Когда пришла машина, почтальоны и девушки таскали мешки с почтой почти на ощупь. Шофёр устало рассказывал об обстреле. Действительно, у «Большевика» они попали в переплёт. Потом благополучно проскочили Рыбацкое, но зато в Славянке их чуть не накрыл снаряд. Однако опоздали они всё–таки не из — за этого — в Усть — Ижоре оказалась развороченной дорога…
При тусклом свете коптилки было трудно разбирать почту. Наконец одна из девушек, Кира, кого–то поискала глазами, и Рюрик подумал: «Меня». Он давно привык к тому, что Кира всячески старается подчеркнуть своё внимание: то заштемпелюет ему письма прежде, чем другим, то сунет лишний экземпляр «Красноармейца и краснофлотца». Она как–то даже заявила, что радуется, когда его однополчане получают мало писем — легче носить. Он тогда догадался, почему иногда пачка газет у него была потоньше, чем у других полковых почтальонов, и резко пресёк эту опеку… Но и после этого глаза Киры, так равнодушно смотревшие на других, всякий раз загорались при виде Рюрика.
— Я здесь, — сказал он, встретившись глазами с Кирой.
С искренним огорчением она произнесла:
— О, сегодня так много, как вы и дотащите? Может, возьмёте письма и газеты, а плакаты и брошюры завтра?
— Нет. Всё сегодня, — отозвался он сухо.
Видя, как радостно загорелись его глаза, когда он отыскал письмо от Наташи, Кира проговорила обиженно: «Я же хотела, как вам лучше», — и отошла. А Рюрик, сунув в карман полушубка письмо, продолжал рыться в пачке. Странно знакомый почерк заставил сжаться сердце. Он понял не сразу — это был почерк отца.
Закинув за плечи тяжёлый мешок и до зубов нагрузившись кипами газет и плакатов, Рюрик поспешно вышел на улицу. За мостом, в сторонке, чтоб его не увидели друзья–попутчики, он уселся на заснеженный камень и разорвал отцовский конверт. Лиловые сумерки позволяли разбирать строки, мешал только снег. Рюрик поминутно сдувал его, уткнувшись в письмо очками.

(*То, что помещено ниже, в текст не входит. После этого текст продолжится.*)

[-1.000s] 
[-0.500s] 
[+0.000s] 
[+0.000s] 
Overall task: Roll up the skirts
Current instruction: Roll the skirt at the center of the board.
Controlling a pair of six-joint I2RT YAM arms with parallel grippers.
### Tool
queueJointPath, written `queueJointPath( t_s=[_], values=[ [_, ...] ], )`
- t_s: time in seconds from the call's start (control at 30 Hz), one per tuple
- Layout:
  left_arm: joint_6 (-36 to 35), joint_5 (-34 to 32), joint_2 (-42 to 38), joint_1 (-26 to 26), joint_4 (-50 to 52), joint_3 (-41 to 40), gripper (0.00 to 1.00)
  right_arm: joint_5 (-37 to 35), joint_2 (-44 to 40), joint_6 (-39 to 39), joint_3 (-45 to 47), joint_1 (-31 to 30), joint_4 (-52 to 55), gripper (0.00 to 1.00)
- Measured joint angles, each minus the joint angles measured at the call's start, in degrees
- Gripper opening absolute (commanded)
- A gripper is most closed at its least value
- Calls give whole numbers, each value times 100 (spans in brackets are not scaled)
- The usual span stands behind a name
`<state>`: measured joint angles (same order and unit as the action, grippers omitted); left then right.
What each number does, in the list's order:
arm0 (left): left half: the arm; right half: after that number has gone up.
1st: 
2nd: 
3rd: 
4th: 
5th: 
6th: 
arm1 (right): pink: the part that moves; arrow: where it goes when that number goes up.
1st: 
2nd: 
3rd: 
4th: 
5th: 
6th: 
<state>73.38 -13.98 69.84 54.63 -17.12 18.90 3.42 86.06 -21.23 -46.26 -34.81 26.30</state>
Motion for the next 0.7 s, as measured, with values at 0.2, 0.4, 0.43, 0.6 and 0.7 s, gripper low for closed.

Отец сообщал, что его досрочно освободили из лагерей и направили в стройбат. «Если это письмо дойдёт до тебя, — писал он, — то ты поймёшь, где я нахожусь: я опущу его в городе…»
Рюрик пошарил руками по снегу, отыскал разорванный конверт и с трудом разобрал на штемпеле: «Талды — Курган Казахской ССР».'
В конце отец писал: «Из крови и смерти родится прекрасный мир. Я счастлив, что ты пройдёшь через это с достоинством настоящего человека. Я верю в тебя».
Рюрик неожиданно всхлипнул. Потом протёр очки, взвалил на себя бумажные тюки и тут же вспомнил о Наташином письме. Он начал читать его, но строчки слились, и слёзы брызнули из глаз: «Я поскользнулась и лежала в больнице. У меня не будет сына. Значит, у меня остался один ты. Ты должен вернуться несмотря ни на что. Я посылаю тебе «Жди меня». Это писал не Симонов, это моя любовь к тебе водила его рукой. Я заклинаю: береги себя…»
Он шёл, спотыкаясь в снегу, всхлипывая, не замечая, что слёзы текут по его щекам.